0 votes
in PySpark by
What do you understand by "joins" in PySpark DataFrame? What are the different types of joins available in PySpark?

1 Answer

0 votes
by

In PySpark, joins merge or join two DataFrames together. It facilitates us to link two or multiple DataFrames together.

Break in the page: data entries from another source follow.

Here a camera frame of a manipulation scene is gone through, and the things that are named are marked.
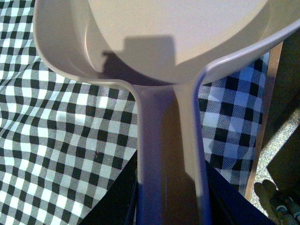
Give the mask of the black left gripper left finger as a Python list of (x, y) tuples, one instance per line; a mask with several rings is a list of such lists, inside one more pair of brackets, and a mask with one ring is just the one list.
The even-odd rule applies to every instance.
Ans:
[(137, 192), (135, 152), (105, 196), (82, 220), (82, 225), (134, 225)]

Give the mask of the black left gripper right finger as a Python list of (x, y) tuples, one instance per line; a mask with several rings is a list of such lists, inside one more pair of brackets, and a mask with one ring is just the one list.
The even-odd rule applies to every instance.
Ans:
[(273, 225), (208, 162), (206, 171), (213, 225)]

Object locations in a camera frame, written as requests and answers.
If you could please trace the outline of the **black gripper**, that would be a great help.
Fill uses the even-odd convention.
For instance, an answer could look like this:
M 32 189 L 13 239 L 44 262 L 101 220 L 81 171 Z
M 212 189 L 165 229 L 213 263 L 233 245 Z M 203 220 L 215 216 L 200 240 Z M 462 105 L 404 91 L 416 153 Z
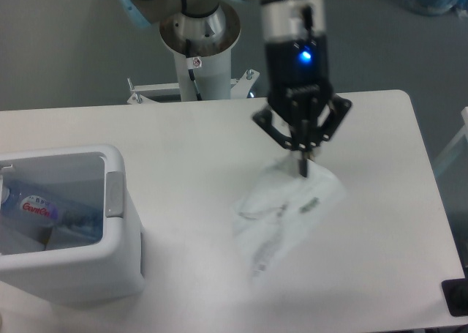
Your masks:
M 267 42 L 265 59 L 270 83 L 268 104 L 288 124 L 293 125 L 295 117 L 310 121 L 309 152 L 306 155 L 292 136 L 275 128 L 273 111 L 268 106 L 255 112 L 252 121 L 283 149 L 299 153 L 298 172 L 307 177 L 307 160 L 315 160 L 321 145 L 335 135 L 352 109 L 352 102 L 337 94 L 331 97 L 325 34 Z

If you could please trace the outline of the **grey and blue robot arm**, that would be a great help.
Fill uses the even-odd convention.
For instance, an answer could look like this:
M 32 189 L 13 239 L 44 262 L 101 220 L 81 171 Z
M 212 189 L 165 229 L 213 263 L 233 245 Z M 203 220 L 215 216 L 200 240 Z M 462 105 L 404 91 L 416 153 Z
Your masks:
M 185 59 L 218 55 L 240 35 L 226 0 L 120 0 L 137 22 L 158 24 L 169 48 Z M 332 138 L 351 109 L 329 80 L 325 0 L 257 0 L 270 88 L 253 121 L 298 155 L 298 172 Z

INNER Join, LEFT OUTER Join, RIGHT OUTER Join, LEFT ANTI Join, LEFT SEMI Join, CROSS Join, and SELF Join are among the SQL join types PySpark supports. Following is the syntax of PySpark Join.

Syntax:

join(self, other, on=None, how=None)  

Parameter Explanation:

The join() procedure accepts the following parameters and returns a DataFrame:

  • "other": It specifies the join's right side.
  • "on": It specifies the join column's name.
  • "how": It is used to specify an option. Options are inner, cross, outer, full, full outer, left, left outer, right, right outer, left semi, and left anti. The default is inner.

Types of Join in PySpark DataFrame

Join String Equivalent SQL Join

inner INNER JOIN

outer, full, fullouter, full_outer FULL OUTER JOIN

left, leftouter, left_outer LEFT JOIN

right, rightouter, right_outer RIGHT JOIN

cross

anti, leftanti, left_anti

semi, leftsemi, left_semi

...